▸ What needs to be done
Of the lines below, write out exactly those from the line with "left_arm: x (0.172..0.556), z" through the line with "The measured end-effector", both included, and skip the rest.
Start of Extracted material
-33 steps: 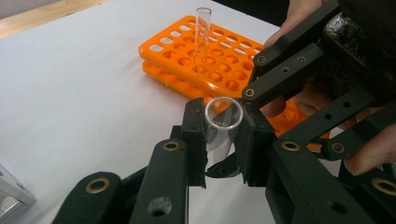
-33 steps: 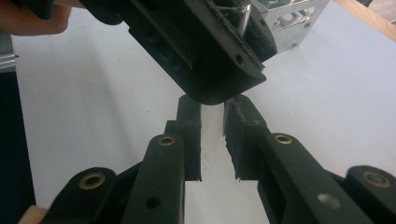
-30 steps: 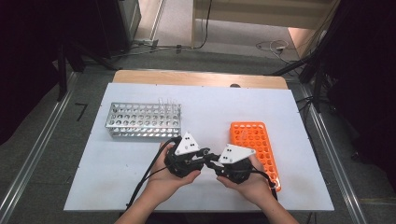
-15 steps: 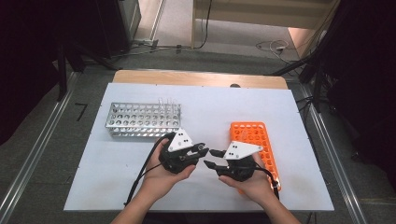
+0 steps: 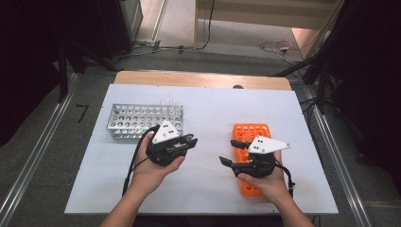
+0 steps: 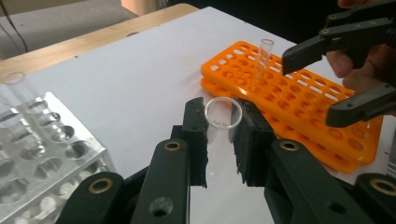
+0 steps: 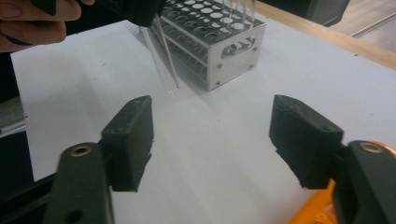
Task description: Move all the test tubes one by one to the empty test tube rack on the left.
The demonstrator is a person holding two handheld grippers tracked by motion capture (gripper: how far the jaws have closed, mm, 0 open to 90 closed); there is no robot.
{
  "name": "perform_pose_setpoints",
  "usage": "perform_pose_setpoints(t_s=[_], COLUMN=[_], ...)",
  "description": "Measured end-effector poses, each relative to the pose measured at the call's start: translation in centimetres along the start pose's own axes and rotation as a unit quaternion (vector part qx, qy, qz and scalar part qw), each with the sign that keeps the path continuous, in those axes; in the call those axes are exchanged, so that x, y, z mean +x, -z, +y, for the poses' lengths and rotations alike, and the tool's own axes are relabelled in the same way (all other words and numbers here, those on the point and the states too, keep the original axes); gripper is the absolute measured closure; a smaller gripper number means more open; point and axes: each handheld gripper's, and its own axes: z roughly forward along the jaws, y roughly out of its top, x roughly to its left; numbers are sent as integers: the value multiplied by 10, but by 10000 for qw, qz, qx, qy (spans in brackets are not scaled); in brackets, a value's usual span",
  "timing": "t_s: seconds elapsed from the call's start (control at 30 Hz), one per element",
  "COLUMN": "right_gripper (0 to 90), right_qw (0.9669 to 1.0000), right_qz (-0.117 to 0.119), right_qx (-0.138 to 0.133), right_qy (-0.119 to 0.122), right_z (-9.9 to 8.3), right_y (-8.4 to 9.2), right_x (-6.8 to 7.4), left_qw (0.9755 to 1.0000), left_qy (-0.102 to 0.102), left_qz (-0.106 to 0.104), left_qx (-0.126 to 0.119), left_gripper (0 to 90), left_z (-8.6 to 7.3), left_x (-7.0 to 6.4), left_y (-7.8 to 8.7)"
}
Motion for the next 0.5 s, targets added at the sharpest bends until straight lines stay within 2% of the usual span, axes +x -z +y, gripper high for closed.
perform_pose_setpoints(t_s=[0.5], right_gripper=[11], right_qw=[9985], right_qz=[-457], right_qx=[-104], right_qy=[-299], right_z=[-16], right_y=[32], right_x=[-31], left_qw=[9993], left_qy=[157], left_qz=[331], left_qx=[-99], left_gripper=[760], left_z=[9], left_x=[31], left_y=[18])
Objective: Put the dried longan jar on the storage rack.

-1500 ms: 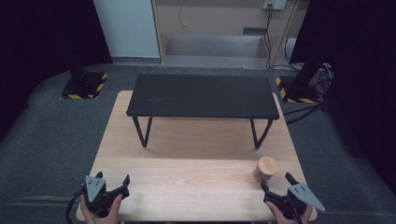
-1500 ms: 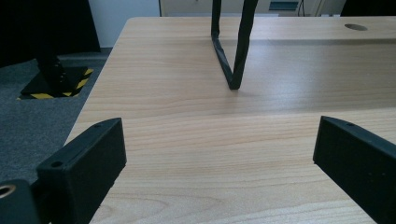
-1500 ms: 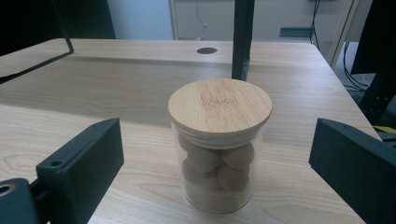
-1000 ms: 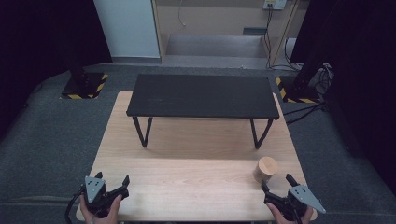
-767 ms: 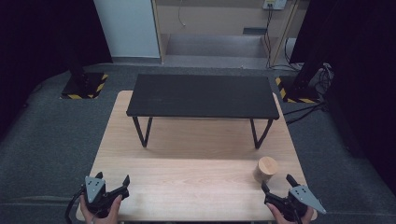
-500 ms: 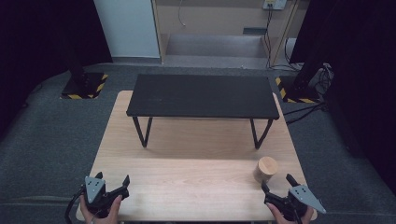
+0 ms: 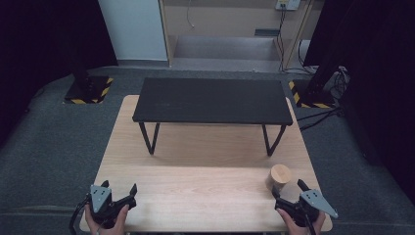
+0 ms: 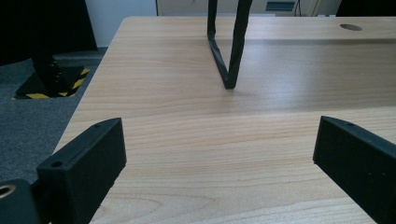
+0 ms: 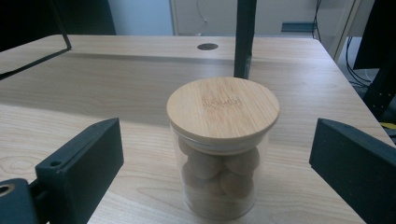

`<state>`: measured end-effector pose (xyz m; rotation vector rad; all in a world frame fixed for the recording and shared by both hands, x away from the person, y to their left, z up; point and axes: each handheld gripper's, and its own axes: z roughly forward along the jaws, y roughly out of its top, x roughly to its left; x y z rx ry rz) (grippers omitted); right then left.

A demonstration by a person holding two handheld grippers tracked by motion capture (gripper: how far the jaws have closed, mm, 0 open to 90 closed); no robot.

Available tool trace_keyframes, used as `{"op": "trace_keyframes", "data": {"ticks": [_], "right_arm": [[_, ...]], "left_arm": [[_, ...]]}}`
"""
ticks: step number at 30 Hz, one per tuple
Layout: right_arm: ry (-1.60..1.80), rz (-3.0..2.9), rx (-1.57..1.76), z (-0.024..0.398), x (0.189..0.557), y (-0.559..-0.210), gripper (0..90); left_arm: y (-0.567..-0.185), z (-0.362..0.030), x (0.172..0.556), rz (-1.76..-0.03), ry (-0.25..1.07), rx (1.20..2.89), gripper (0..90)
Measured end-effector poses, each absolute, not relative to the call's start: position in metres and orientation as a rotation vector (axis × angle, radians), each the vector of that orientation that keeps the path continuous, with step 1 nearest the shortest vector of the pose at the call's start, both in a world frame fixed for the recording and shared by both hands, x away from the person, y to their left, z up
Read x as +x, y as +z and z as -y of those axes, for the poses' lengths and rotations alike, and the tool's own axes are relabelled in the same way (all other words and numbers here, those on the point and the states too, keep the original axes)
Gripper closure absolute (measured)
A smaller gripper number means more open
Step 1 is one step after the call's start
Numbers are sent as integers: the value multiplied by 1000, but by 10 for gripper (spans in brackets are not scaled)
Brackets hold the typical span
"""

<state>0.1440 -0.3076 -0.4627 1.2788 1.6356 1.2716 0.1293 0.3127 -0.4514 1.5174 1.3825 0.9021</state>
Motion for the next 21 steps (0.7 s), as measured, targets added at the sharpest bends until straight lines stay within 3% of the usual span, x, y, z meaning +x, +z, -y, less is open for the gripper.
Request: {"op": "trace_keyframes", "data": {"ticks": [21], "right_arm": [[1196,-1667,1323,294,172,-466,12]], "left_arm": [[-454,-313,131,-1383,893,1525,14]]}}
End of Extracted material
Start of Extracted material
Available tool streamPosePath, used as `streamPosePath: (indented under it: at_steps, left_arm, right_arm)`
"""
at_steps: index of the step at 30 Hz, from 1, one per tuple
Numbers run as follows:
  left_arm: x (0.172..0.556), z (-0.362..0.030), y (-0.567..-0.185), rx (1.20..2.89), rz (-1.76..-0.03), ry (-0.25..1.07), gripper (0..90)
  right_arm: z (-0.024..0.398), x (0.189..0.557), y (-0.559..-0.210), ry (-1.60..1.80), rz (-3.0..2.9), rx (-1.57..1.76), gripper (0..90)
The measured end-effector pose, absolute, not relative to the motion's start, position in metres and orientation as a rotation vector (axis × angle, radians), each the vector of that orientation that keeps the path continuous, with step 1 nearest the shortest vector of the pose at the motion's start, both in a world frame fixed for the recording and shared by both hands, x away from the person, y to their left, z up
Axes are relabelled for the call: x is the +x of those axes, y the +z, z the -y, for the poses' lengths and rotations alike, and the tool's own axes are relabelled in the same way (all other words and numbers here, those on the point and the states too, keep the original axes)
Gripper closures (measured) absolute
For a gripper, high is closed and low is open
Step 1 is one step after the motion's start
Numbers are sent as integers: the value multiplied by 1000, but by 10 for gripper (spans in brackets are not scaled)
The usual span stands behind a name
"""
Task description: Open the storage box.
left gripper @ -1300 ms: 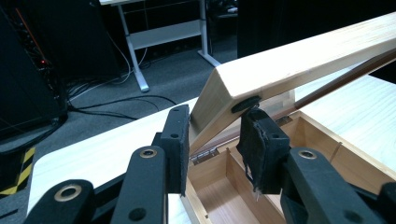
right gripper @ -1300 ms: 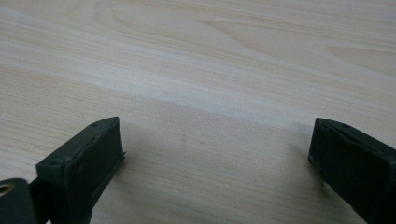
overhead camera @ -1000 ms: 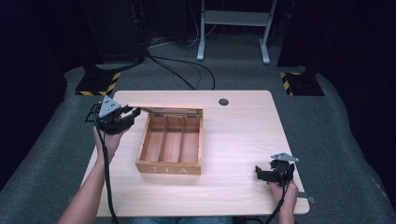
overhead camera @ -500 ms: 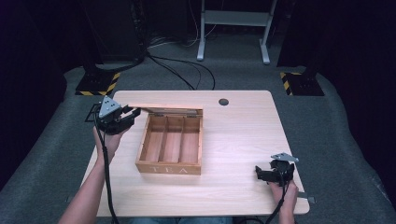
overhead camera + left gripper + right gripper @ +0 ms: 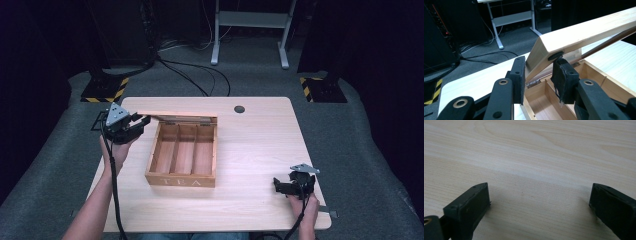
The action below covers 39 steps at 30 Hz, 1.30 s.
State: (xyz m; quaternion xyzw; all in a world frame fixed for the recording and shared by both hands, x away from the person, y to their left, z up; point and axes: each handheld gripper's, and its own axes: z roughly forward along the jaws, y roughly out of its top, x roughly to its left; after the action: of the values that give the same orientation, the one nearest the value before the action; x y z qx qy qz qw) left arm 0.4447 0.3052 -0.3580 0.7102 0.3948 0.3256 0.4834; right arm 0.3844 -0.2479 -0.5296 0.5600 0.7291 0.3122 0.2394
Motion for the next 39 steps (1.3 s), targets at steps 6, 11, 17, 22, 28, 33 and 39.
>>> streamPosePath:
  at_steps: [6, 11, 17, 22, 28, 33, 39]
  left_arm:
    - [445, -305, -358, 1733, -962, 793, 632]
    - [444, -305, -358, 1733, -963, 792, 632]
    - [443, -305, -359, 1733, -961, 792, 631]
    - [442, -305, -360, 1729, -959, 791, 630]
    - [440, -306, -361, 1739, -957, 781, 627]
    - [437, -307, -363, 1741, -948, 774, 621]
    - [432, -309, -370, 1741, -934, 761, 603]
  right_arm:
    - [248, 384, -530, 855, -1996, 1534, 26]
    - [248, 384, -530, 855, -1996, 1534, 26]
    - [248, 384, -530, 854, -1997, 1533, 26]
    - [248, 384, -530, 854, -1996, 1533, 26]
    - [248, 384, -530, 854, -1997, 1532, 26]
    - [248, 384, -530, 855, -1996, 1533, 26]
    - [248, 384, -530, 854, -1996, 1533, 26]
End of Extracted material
▸ Solved exercise
  left_arm: x (0.172..0.556), z (-0.362..0.030), y (-0.567..-0.185), rx (1.20..2.89), rz (-1.76..-0.03), ry (-0.25..1.07), gripper (0..90)
  right_arm: z (-0.024..0.398), x (0.189..0.557), y (-0.559..-0.210), ry (-1.60..1.80), rz (-3.0..2.9), rx (-1.57..1.76), gripper (0..90)
The measured end-effector pose, absolute, not relative to the motion's start, position in metres and orientation as a rotation vector (axis × angle, radians), each the vector of that orientation that keeps the path continuous, with step 1 nearest the shortest vector of the pose at the motion's start, both in a world frame fixed for the recording and shared by both hands, x away from the person, y to their left, z up

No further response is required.